Moe Hussein graduated with a bachelor’s degree in sports management from Brock University on Wednesday, June 15. Before dating Brock, Hussein spent 15 years following other educational paths and working in what he describes as unfulfilling roles.

“I faced tremendous hardship in the form of racist attacks from other students on campus and racist rhetoric from some professors,” he said. “Students were yelling at me and throwing things at me. I complained several times, but nothing happened. I left a year before graduation. This was not the place for me.

Hussein then moved to Toronto to continue his education at a second university. Although he enjoyed his experience there, he found it too expensive to live in the big city.

“Being diabetic, I couldn’t afford to continue my studies because I couldn’t afford to pay rent, food and my medicine in addition to school fees,” he said.

Feeling defeated, he returned to live with his parents a year later and attended a local college to pursue a one-year business degree.

After graduating, he worked in a variety of industries, including car sales, finance, and retail, but found the jobs unrewarding and stressful.

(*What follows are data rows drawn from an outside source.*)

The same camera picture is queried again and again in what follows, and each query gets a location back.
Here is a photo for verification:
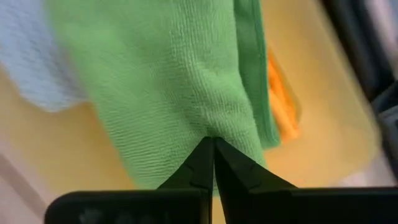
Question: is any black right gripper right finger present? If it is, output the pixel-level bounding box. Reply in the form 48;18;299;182
214;137;398;224

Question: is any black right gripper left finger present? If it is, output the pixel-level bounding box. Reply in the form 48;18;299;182
45;136;215;224

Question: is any orange microfiber towel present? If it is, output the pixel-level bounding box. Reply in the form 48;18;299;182
266;48;302;143

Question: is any green microfiber towel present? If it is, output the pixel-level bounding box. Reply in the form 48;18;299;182
45;0;282;197

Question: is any grey microfiber towel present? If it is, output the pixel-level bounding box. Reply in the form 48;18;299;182
0;0;93;113

Encountering what he called “abusive management and customers”, he developed symptoms of anxiety and depression.

To help relieve stress and feel a sense of accomplishment outside of work, Hussein started a non-profit soccer club.

“I wanted to give minorities and people like me the opportunity to develop their skills and become leaders,” he said. “I also wanted to help people with mental health issues use sport as a healthy way to express themselves.”

Hussein led the club for seven years, finding great joy in everything from playing and coaching to managing finances and planning marketing.

“It made me realize that I wanted to do this as a career rather than a volunteer role,” he said.

He researched the curriculum and discovered Brock’s Bachelor of Sports Management program.

“It’s the best decision I’ve ever made,” he said. “I felt welcome at Brock and proud to share my culture and heritage. The students were nice and friendly and made me feel comfortable. The teachers wanted me to succeed and worked with me to make sure I was on the right track.

Although most of his studies took place during the height of the pandemic, Hussein’s time at Brock helped him overcome much of his social anxiety.

“I felt like myself for the first time in years,” he said.

Hussein said he found a second home in Brock and plans to stay with his Brock family for a while longer. He was recently accepted into the Master of Arts in Sports Management program and will be working towards his degree part-time while he works and volunteers in the sports industry.

He has big goals for the next few years, but Hussein is confident he can achieve them with the continued support and encouragement of the Brock community.

“I want to be a big difference maker in the sports industry,” he said. “I want to make sure no one in the sports industry suffers injustice because of their race, gender or sexual orientation.”